RehearsalsEven though there is rarely “on your feet” rehearsal done by most actors, many prefer that to discussion preparation. Why is it so rare then?

Actors may not feel comfortable asking for time on their feet as they see it as a lack of professionalism to need to rehearse in such a manner. These actors have the notion that they should be able to “nail” the role without rehearsal.

Other concerns may be that the actor is afraid the director won’t know how to conduct these rehearsals, or that the script might be considered too uninteresting to explore. Others feel that unless the camera is rolling they can’t really practice or perform well.

Others fear that such practice will drain them of their creativity. A director, while knowing how to rehearse, may never use these skills; but it will increase the director’s tolerance and ability to gather information on the actor’s working processes. While talking rehearsals are helpful, the director’s knowledge will increase by watching the actor at work.

Goals of on feet rehearsals

  • Initiation of working relationship; finding out how actor and director can maximize use of time spent together.
  • Solving the scene by discovering the pace to work at, movement, activities and emotional structure.

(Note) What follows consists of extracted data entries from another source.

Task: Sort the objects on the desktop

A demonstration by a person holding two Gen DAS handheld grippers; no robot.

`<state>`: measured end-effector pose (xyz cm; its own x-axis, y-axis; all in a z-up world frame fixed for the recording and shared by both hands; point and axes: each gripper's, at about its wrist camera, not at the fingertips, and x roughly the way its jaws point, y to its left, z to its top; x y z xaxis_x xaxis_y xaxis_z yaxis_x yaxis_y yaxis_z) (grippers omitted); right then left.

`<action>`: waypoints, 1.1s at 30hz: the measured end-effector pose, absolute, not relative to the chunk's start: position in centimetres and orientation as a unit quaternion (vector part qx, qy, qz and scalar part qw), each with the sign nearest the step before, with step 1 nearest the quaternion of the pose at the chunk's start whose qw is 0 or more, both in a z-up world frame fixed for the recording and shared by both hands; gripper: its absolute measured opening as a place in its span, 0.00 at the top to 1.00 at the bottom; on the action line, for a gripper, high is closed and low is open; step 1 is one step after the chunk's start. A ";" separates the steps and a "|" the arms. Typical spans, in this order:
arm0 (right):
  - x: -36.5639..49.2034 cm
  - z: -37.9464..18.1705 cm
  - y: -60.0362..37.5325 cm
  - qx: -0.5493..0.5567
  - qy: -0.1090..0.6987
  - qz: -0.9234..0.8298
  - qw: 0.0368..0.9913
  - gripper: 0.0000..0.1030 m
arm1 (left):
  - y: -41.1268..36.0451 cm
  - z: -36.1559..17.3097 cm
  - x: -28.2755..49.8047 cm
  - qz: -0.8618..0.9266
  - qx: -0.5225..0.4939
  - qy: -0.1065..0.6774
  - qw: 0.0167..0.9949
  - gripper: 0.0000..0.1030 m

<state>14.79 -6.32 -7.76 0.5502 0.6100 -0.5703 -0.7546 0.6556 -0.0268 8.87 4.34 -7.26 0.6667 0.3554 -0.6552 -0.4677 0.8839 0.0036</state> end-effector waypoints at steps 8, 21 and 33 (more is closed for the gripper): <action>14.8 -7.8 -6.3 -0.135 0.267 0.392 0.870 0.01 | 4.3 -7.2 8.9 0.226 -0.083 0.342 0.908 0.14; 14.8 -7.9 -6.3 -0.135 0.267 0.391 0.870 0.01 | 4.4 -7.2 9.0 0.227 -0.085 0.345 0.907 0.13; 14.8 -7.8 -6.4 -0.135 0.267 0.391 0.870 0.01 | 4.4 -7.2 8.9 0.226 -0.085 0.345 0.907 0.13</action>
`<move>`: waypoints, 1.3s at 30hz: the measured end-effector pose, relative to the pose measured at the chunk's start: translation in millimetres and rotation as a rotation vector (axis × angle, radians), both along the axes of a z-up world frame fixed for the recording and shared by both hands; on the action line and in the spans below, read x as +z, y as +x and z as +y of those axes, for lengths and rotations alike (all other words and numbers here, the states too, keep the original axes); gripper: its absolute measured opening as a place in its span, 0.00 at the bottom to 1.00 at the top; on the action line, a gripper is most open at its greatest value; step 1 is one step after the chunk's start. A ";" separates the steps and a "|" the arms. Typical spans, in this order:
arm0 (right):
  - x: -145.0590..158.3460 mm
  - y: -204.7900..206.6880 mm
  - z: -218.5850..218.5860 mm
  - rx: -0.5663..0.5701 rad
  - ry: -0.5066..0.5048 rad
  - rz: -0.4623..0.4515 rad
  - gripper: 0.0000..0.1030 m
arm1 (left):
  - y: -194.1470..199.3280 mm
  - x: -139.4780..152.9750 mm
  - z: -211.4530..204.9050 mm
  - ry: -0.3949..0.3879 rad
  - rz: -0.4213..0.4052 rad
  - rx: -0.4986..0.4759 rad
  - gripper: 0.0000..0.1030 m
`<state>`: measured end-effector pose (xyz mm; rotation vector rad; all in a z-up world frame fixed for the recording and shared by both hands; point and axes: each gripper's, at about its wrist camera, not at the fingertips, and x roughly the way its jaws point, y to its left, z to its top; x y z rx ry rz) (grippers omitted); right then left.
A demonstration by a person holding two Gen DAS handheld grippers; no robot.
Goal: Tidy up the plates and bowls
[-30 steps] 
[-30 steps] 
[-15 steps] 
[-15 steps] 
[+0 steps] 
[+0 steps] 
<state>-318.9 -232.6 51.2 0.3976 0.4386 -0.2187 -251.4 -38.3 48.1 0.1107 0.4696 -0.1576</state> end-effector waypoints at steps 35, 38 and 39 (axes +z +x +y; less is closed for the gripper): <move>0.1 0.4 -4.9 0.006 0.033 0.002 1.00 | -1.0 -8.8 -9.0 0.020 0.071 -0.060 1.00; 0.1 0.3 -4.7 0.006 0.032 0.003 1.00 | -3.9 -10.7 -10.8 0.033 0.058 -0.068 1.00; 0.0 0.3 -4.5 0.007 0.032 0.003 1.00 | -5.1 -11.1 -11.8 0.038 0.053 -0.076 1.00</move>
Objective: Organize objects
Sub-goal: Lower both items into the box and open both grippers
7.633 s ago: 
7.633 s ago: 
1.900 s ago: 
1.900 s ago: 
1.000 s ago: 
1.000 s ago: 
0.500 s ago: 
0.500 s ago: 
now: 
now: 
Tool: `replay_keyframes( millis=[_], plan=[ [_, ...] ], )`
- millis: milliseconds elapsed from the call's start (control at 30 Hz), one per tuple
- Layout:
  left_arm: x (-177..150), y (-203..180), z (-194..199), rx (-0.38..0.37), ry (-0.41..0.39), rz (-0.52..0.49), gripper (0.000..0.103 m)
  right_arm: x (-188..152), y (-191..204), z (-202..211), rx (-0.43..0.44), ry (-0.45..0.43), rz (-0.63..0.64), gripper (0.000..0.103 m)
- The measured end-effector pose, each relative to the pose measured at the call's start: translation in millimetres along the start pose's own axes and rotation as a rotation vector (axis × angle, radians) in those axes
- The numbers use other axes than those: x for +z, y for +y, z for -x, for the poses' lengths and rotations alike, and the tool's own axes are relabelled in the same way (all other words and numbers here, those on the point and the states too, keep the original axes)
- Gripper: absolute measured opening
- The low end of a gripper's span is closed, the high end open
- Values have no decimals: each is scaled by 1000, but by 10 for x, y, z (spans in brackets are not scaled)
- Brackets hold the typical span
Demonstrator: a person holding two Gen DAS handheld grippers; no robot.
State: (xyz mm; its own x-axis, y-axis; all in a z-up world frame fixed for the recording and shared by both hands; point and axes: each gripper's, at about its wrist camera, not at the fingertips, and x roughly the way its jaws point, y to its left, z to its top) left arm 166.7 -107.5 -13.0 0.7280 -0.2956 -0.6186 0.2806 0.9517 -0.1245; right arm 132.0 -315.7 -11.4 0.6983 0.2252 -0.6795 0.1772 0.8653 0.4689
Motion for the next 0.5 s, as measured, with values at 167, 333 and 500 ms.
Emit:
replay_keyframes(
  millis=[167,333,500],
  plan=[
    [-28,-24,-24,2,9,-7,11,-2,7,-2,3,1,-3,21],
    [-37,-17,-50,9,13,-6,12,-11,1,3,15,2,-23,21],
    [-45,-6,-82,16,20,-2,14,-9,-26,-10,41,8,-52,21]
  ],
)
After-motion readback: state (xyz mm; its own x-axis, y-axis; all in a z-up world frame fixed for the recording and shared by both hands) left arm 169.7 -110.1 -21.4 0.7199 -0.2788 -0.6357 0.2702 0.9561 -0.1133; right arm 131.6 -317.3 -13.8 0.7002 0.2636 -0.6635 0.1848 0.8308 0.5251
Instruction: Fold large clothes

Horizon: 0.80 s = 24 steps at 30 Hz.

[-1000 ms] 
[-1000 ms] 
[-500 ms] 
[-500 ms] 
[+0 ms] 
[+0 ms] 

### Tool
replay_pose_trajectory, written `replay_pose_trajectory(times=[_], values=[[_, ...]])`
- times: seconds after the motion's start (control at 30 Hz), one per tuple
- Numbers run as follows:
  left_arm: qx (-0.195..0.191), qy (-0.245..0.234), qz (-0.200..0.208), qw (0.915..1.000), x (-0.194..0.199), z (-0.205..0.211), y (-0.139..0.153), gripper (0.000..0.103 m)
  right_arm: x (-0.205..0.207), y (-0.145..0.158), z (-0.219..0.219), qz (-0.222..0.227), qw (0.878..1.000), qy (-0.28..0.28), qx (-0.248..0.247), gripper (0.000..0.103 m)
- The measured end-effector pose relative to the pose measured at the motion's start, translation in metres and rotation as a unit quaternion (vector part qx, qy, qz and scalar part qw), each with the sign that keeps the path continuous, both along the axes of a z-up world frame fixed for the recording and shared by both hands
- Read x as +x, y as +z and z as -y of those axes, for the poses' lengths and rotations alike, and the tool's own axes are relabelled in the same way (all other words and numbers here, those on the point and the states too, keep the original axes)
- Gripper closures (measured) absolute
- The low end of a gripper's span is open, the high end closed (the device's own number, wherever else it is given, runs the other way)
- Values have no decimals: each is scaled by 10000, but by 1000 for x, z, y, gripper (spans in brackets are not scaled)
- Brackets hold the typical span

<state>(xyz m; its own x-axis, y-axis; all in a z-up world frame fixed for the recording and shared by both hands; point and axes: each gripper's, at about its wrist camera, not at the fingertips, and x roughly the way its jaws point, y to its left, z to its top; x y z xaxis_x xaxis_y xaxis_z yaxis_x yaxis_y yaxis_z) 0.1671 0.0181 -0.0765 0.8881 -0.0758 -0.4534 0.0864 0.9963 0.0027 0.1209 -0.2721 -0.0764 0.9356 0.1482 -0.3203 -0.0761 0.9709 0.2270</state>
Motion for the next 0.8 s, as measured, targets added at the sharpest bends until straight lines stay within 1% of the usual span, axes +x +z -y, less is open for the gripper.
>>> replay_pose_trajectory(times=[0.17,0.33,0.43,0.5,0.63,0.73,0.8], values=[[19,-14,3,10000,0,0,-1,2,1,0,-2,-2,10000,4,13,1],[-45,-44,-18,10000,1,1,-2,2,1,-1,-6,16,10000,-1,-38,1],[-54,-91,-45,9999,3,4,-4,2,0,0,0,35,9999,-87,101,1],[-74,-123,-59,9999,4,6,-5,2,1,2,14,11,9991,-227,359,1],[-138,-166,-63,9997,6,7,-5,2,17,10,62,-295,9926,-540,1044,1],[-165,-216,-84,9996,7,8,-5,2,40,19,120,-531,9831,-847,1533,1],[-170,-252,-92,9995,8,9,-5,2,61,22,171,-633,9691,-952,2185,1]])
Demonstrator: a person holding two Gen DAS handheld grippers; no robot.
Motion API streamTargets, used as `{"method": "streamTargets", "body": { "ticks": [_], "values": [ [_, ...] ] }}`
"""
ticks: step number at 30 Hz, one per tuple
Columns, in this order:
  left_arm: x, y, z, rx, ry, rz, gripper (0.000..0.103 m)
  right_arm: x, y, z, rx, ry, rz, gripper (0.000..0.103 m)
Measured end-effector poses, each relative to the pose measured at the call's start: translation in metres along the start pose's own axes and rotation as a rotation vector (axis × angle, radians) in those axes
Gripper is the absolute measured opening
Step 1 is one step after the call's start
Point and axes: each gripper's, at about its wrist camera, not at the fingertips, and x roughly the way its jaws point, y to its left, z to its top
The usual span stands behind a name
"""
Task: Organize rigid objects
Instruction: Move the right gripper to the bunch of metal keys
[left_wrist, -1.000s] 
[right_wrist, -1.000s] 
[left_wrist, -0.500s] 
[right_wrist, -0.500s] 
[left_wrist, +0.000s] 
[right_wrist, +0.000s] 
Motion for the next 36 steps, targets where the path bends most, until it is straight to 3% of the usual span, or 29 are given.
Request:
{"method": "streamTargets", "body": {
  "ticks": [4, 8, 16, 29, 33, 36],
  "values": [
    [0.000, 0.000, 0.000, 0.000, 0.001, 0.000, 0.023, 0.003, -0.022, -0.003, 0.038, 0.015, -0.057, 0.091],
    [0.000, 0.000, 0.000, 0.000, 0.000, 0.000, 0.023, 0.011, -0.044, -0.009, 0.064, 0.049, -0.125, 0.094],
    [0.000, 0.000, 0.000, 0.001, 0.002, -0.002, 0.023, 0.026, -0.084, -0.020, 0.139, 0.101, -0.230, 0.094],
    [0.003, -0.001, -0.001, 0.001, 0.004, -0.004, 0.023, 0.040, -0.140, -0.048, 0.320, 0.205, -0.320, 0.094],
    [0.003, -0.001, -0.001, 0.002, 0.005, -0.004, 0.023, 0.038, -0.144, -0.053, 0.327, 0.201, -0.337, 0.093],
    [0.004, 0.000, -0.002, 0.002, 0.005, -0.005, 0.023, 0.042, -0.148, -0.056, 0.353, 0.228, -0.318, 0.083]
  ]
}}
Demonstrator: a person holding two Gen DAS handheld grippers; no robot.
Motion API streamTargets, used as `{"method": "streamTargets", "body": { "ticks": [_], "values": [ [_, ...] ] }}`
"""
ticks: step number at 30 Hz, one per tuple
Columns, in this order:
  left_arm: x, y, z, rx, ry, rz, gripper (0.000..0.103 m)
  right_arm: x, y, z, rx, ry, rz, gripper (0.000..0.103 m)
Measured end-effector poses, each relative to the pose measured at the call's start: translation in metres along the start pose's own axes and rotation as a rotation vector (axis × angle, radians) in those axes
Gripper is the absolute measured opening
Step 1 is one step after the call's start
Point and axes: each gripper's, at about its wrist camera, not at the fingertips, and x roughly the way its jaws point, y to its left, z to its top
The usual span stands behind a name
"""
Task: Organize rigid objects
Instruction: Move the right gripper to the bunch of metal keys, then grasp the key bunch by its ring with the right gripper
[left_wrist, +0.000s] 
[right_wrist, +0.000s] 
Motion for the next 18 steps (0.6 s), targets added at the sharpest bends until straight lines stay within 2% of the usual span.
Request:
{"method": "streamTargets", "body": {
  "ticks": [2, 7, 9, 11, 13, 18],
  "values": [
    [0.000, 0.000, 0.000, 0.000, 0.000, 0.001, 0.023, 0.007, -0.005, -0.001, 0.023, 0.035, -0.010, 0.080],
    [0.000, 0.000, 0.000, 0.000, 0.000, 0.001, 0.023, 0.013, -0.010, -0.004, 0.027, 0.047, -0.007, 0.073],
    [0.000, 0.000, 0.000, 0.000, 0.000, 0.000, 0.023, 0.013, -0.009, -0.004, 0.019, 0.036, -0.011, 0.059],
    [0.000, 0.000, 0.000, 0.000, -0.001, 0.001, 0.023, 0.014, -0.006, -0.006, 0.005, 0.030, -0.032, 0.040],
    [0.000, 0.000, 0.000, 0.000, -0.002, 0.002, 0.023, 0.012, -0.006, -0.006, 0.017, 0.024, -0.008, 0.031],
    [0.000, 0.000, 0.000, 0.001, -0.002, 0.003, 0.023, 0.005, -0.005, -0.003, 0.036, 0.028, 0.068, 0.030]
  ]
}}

The purpose of practicing a certain scene multiple times is to eventually have some sort of breakthrough and insight that would otherwise not have occurred.

The actors should first do a simple reading of the script to be able to connect with one another on a deeper level than small talk and as an introduction to the script. The actors should make eye contact with one another as much as possible and sit across from one another. It is a chance to experience the words with each other and introduce themselves to the images used in the text.

When one of the actors shows a spark in his eyes – or his eyes are glazing over – change things around. Do a run through or improvization to build upon that spark or to generate a reaction from that glazed over expression. This is the opportunity to get the actors to engage with one other. There does not need to be an understanding in the interpretation of the character to make a scene work. If the scene is flowing in the direction it should, try not to get distracted by insignificant technicalities.

The purpose of rehearsal is for actors to get acquainted and familiar with the script and character. Once the actors have internalized their characters and become as one with them, the actors will be performing on a more personal and unpredictable level; catching each other off guard. This is the purpose of rehearsal.

An important characteristic of a director is the ability to know when an actor should be left alone to work through their assimilation with the character or if it is a problem of interpretation. Should the problem be an issue in interpretation, the director should ask the actor more specific questions to help them through the misinterpretation or block.

A director should also create an atmosphere of permission to fail to ensure a high level of creativity. Teach the actors not to stop when misspeaking a line but to continue and work through these mistakes. The stumble should be taken as an extension of the character and for the actor to stay in character until the director says cut. There is no need to interrupt the presence of the character with that of the actor to correct the lines when there is someone already there – the script supervisor – with the job of noting when a line is misspoken.

When an actor stops when they make a line mistake, it will probably extend to an emotional mistake. These “mistakes” often cause breakthroughs that create some of the best moments on camera. If the actor is not trained to continue through fumbles like this, the director and the audience lose out on wonderful material. Before the shoot starts, the director must set the habit of continuation, or else it’ll be too late. The director can later cut the scene for a mistake like this if he feels it is appropriate. An important thing to keep in mind however, is that having rehearsals is never a guarantee to improvement of performances.

How to warm up

Any exercise that is off-script is a warm up. Warm ups are designed to help the actors connect more with the unspoken aspects of a scene, relationship, or situation. The warm ups should connect the actors emotionally with the script and ideally have physical components to them.

The actors can have a pillow fight or a three legged race. They can switch roles and add their own twists to the script to help the actors feel loser and freer.

The director should be ready to lead the warm up exercise as well as perform it. The director must feel comfortable in conducting this ceremony and should not try any exercises on set that have not been tried in off-set rehearsals. Ask the actors if they are willing to try a warm up and be prepared to explain the purpose of it.

Improvisations

Depending on the director and actor, improvisations may or may not be used. To be able to have the actor connect with and experience both the written and implied scenarios in the script, have them improvise dialogue for the latter situation. By doing this the actors bring life to the language being used.

Once on set there won’t be much room for improvisations.The entire point of this exercise is for the actor to experience the implied/subtext and make it  primary to their performance. By experiencing what is not written – or even the opposite of what is written – the actor has investigated the emotional underpinnings of the text that can bring about a breakthrough and strengthen the performance.

Because an improvisation is active imagining – almost a door to the actor’s subconscious – it can never be wrong. Whatever happens during the improvisation should be seen by the director as vital information and a window into the actor’s internal processes in regards to their connection, or lack of connection, with the text.

Length of Rehearsal

There should, in theory, never be a fear of over rehearsing a scene, or of an actor not having a fresh perspective for that scene. If this is a worry, rehearsal is probably not being conducted properly. However if working on films and there are time limits, then and an actor having a breakthrough in a scene may be all that is needed.